— Exercise —
Of all the entries below, retype only the lines from the one with "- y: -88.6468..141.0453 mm" through the one with "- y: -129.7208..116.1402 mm", exactly as they appear.

(Stored dataset items)
-*-

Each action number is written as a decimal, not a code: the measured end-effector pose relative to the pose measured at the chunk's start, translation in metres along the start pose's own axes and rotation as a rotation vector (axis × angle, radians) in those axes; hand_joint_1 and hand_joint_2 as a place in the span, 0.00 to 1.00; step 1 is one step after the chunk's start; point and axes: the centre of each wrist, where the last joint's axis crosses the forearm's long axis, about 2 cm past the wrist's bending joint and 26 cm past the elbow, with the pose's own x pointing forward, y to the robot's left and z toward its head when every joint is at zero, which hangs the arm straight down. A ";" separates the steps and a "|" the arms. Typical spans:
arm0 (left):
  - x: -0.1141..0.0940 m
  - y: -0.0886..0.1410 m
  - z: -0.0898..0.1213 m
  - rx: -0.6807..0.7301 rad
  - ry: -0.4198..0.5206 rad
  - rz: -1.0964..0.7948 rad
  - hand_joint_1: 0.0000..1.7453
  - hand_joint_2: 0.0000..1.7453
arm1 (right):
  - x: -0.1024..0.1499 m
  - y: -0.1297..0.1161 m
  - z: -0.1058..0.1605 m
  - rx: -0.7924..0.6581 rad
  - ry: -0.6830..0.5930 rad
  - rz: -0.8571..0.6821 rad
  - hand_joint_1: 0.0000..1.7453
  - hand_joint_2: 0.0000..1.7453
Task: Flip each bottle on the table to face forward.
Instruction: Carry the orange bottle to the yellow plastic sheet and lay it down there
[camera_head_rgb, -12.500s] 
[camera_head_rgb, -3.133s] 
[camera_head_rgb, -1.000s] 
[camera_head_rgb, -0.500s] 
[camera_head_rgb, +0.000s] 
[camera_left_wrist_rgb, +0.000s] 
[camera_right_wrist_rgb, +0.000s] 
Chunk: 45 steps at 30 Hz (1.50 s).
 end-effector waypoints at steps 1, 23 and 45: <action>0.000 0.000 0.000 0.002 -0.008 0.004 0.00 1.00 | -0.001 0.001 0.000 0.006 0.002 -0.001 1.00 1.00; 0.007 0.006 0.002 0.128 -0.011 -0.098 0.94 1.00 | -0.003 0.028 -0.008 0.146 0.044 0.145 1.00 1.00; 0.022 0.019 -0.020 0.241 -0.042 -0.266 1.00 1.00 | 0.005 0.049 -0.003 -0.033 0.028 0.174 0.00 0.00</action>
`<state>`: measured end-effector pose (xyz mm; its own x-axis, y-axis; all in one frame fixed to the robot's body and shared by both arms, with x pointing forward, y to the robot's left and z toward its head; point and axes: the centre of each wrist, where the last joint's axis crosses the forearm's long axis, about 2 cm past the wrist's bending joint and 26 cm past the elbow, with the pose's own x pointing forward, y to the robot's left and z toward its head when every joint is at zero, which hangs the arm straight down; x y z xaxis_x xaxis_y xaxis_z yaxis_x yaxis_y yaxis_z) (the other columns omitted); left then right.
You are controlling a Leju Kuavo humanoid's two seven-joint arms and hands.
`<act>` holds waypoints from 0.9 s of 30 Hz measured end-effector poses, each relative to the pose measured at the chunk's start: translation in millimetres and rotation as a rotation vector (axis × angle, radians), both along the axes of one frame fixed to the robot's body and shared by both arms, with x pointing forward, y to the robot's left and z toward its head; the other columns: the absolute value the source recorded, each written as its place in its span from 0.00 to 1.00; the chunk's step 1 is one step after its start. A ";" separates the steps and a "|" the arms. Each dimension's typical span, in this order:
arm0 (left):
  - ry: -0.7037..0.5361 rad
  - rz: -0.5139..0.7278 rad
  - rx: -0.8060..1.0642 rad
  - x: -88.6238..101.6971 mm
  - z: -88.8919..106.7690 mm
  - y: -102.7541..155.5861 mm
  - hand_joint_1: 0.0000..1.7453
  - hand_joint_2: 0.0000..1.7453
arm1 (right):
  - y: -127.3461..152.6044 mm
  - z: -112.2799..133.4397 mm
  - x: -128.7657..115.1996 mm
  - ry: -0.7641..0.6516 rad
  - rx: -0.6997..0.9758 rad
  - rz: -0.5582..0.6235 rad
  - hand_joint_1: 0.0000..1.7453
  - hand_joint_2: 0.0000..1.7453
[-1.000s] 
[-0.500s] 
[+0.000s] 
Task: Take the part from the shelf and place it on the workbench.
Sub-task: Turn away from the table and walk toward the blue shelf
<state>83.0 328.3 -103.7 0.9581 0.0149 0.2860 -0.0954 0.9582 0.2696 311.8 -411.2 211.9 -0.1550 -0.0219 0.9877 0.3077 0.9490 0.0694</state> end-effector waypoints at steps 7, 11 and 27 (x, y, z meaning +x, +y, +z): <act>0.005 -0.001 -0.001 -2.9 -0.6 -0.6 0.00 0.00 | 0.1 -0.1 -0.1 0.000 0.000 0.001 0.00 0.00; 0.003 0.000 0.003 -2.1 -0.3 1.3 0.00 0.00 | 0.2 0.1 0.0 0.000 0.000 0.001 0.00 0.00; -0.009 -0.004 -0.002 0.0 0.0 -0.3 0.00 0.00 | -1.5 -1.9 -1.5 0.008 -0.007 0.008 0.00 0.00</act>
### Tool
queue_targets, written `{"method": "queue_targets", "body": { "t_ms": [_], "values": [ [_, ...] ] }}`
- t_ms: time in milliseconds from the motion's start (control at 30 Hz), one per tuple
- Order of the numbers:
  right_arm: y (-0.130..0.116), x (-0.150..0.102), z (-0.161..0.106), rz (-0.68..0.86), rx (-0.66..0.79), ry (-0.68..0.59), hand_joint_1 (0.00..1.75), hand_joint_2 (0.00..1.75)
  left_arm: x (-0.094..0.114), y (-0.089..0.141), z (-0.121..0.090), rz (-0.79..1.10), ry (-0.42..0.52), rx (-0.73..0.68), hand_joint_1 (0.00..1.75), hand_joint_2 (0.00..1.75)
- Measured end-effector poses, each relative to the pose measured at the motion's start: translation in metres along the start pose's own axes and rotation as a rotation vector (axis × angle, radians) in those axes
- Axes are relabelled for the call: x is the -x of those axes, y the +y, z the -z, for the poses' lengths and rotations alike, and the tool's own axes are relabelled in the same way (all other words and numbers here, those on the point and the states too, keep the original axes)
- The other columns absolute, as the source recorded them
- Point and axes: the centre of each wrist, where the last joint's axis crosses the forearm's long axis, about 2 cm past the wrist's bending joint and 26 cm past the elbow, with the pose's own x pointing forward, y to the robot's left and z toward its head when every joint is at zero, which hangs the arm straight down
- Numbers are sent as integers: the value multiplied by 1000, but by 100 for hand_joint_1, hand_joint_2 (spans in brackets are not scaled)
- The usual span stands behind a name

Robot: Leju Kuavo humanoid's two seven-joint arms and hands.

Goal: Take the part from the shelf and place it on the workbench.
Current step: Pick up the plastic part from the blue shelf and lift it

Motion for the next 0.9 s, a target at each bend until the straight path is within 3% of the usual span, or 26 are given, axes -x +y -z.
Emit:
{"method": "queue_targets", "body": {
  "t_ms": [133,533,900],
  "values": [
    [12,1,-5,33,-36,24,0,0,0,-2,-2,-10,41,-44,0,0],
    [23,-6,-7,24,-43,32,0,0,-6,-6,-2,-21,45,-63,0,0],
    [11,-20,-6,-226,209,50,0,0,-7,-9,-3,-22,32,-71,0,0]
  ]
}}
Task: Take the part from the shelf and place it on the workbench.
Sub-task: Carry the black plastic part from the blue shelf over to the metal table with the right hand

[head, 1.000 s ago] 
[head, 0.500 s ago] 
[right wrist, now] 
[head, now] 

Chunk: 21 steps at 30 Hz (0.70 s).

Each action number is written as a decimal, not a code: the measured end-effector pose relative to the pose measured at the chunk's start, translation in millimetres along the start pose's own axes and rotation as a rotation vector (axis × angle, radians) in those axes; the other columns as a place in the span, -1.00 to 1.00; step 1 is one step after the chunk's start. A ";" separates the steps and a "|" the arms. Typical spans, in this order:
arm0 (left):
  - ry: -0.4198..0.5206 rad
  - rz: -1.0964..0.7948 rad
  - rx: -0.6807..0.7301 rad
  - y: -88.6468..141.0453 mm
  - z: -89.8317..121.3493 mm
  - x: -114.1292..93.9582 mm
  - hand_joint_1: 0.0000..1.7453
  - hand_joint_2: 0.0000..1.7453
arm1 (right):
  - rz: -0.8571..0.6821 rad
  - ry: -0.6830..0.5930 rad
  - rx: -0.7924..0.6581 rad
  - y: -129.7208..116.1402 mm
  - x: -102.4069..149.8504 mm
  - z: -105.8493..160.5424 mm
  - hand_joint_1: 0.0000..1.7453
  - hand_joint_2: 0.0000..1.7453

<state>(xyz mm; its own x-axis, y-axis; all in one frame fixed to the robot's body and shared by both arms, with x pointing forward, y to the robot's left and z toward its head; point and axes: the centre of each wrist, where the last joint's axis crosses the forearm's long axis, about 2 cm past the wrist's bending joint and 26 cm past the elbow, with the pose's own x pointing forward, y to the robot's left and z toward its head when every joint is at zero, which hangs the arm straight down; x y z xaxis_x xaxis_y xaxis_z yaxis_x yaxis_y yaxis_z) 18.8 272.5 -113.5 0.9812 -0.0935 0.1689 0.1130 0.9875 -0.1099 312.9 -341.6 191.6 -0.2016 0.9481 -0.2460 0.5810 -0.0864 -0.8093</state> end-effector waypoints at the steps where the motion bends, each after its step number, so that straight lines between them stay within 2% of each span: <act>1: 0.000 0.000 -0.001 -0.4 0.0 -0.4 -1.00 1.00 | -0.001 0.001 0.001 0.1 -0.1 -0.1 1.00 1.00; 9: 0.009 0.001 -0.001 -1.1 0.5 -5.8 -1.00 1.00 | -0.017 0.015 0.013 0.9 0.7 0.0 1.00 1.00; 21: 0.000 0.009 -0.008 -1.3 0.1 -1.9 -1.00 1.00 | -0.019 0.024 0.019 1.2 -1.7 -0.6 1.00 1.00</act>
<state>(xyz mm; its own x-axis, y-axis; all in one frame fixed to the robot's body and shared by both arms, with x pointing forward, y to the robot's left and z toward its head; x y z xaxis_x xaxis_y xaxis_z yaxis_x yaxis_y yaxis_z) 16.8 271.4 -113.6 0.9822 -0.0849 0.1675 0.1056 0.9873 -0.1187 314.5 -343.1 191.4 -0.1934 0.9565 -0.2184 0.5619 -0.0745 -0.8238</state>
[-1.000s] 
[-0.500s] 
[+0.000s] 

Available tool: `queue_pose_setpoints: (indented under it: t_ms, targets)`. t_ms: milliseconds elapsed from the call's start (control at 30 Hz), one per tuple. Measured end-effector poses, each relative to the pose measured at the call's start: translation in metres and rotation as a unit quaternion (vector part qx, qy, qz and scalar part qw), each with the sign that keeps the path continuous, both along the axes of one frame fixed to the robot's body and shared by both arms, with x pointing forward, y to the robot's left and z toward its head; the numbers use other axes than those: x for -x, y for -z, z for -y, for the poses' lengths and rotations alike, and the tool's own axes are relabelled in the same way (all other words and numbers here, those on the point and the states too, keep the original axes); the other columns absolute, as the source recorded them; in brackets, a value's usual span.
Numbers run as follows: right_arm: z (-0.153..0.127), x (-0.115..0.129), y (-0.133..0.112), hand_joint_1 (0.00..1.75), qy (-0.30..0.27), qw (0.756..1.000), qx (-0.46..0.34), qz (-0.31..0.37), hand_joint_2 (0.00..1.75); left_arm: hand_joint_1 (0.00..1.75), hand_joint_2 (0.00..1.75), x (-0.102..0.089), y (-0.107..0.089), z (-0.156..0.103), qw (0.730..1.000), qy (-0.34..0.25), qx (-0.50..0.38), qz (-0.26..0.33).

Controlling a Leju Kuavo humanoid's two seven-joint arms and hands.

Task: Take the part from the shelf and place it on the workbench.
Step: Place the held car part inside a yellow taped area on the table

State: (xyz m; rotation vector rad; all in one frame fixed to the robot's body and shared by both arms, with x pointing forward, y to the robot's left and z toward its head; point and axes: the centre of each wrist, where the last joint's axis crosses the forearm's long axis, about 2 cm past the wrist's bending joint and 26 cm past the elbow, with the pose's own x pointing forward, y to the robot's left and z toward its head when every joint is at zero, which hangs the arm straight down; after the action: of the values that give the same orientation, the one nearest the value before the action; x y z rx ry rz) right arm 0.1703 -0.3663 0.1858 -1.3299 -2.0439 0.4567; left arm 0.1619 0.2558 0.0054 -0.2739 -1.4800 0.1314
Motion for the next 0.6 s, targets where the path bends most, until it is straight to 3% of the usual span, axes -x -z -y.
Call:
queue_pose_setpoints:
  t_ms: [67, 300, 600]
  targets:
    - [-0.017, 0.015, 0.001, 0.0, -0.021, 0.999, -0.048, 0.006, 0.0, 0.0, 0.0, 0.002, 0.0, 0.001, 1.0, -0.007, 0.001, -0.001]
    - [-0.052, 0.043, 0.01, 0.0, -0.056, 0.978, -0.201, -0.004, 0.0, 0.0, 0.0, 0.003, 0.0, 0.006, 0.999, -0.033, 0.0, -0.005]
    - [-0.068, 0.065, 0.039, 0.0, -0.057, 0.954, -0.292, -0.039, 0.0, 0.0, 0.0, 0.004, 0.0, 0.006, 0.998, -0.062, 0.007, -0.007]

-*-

— Written response —
  - y: -88.6468..141.0453 mm
  - z: -89.8317..121.3493 mm
  - x: -114.1292..93.9582 mm
  - hand_joint_1: 0.0000..1.7453
  - hand_joint_2: 0.0000..1.7453
arm1 (right):
  - rz: -0.8571..0.6821 rad
  - ry: -0.6830..0.5930 rad
  - rx: -0.7924..0.6581 rad
  - y: -129.7208..116.1402 mm

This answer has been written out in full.